_Your assignment_: I need the entries printed again word for word, without the images.

_Dataset content_:
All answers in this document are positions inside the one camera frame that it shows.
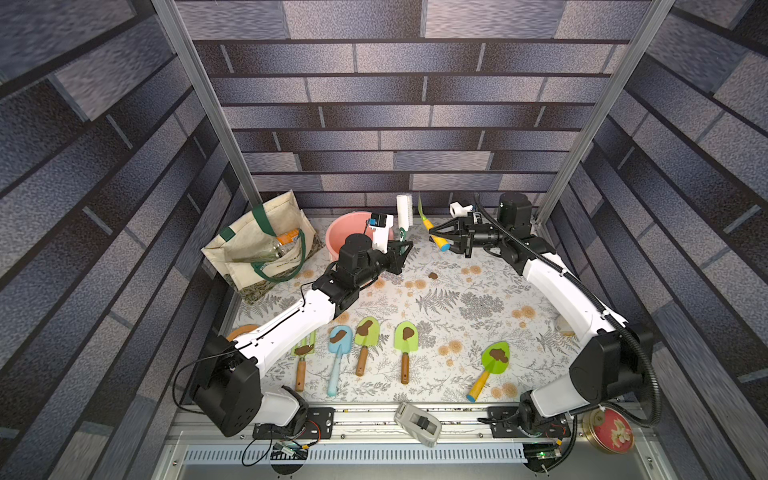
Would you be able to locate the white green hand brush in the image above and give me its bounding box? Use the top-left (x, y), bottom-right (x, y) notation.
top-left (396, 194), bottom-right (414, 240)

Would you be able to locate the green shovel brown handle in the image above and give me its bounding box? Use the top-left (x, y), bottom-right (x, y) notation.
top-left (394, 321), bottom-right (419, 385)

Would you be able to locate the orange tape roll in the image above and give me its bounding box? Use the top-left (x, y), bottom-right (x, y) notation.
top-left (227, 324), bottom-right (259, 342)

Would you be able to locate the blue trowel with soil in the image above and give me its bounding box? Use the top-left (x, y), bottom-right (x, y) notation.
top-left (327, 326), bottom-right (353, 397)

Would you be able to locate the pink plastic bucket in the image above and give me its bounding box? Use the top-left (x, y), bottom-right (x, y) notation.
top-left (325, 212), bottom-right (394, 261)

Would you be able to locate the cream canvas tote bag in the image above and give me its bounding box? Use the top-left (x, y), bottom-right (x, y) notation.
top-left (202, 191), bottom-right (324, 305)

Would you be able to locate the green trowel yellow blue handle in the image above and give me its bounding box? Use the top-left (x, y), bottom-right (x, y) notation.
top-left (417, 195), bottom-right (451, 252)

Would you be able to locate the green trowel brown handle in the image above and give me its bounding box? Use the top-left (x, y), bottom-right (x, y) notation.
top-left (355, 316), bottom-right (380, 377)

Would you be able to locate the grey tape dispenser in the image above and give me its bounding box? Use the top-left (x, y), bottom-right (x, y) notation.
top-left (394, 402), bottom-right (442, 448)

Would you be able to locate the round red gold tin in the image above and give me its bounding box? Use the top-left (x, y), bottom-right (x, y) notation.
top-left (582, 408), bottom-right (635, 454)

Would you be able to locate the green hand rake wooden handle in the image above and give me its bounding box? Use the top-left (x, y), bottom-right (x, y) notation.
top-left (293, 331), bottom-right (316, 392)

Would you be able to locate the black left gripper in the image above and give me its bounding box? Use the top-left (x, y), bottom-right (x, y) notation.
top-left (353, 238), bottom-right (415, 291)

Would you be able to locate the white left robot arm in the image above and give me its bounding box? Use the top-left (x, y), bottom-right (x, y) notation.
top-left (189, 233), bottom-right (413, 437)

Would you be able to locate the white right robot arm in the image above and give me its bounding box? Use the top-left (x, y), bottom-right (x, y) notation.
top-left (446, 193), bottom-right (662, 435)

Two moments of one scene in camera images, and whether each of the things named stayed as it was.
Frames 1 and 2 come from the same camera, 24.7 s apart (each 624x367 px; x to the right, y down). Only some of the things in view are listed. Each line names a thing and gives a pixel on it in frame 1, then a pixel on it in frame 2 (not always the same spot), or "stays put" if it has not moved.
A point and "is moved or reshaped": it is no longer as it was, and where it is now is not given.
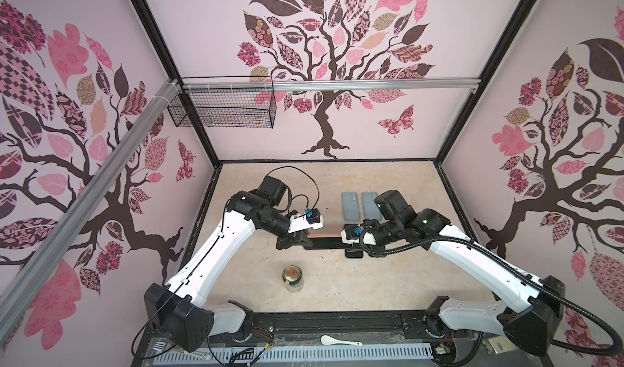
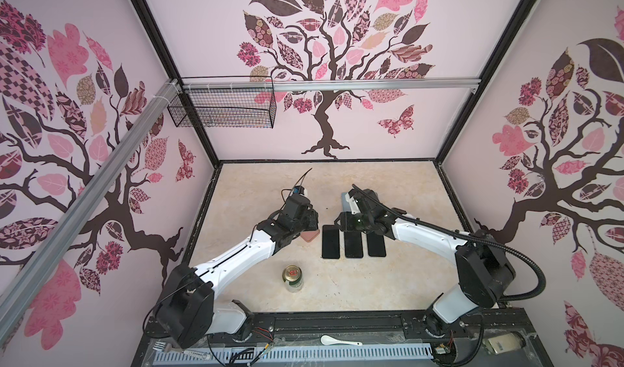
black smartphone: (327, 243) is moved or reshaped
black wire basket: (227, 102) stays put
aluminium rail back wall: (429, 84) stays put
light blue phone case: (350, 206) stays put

_Response to this task_:
All answers in this document are positions inside the one camera frame that it shows.
Would you be able to locate the white green hand brush in the image above and give me its bounding box? Use the top-left (x, y), bottom-right (x, y) notation.
top-left (396, 194), bottom-right (414, 240)

Would you be able to locate the green shovel brown handle in the image above and give me its bounding box? Use the top-left (x, y), bottom-right (x, y) notation.
top-left (394, 321), bottom-right (419, 385)

Would you be able to locate the orange tape roll in the image above and give me its bounding box? Use the top-left (x, y), bottom-right (x, y) notation.
top-left (227, 324), bottom-right (259, 342)

Would you be able to locate the blue trowel with soil in the image above and give me its bounding box? Use the top-left (x, y), bottom-right (x, y) notation.
top-left (327, 326), bottom-right (353, 397)

Would you be able to locate the pink plastic bucket in the image above and give me its bounding box? Use the top-left (x, y), bottom-right (x, y) notation.
top-left (325, 212), bottom-right (394, 261)

Would you be able to locate the cream canvas tote bag in the image above and give me its bounding box? Use the top-left (x, y), bottom-right (x, y) notation.
top-left (202, 191), bottom-right (324, 305)

Would you be able to locate the green trowel yellow blue handle in the image above and give me its bounding box? Use the top-left (x, y), bottom-right (x, y) notation.
top-left (417, 195), bottom-right (451, 252)

Would you be able to locate the green trowel brown handle in the image above and give me its bounding box? Use the top-left (x, y), bottom-right (x, y) notation.
top-left (355, 316), bottom-right (380, 377)

Would you be able to locate the grey tape dispenser in the image above and give me its bounding box? Use the top-left (x, y), bottom-right (x, y) notation.
top-left (394, 402), bottom-right (442, 448)

Would you be able to locate the round red gold tin in the image above and give me its bounding box? Use the top-left (x, y), bottom-right (x, y) notation.
top-left (582, 408), bottom-right (635, 454)

Would you be able to locate the green hand rake wooden handle in the image above and give me its bounding box? Use the top-left (x, y), bottom-right (x, y) notation.
top-left (293, 331), bottom-right (316, 392)

Would you be able to locate the black left gripper in the image above and give me its bounding box? Use the top-left (x, y), bottom-right (x, y) notation.
top-left (353, 238), bottom-right (415, 291)

Would you be able to locate the white left robot arm in the image above and give me its bounding box? Use the top-left (x, y), bottom-right (x, y) notation.
top-left (189, 233), bottom-right (413, 437)

Would you be able to locate the white right robot arm in the image above and give me its bounding box? Use the top-left (x, y), bottom-right (x, y) notation.
top-left (446, 193), bottom-right (662, 435)

Two moments of one scene in camera images, and whether each of the things named stayed as it was.
Frames 1 and 2 come from the same camera, 24.7 s apart (each 624x367 px; x to the right, y down). Only some of the things in view are listed. Each line names a thing and gives a pixel on it in frame 1, then a pixel on it in frame 2 (not always the same spot), or "stays put" if it has not moved.
A point and "is moved or reshaped": it is no longer as it was, and where it is now is not given.
black smartphone: (327, 243) is moved or reshaped
black wire basket: (227, 102) stays put
aluminium rail back wall: (429, 84) stays put
light blue phone case: (350, 206) stays put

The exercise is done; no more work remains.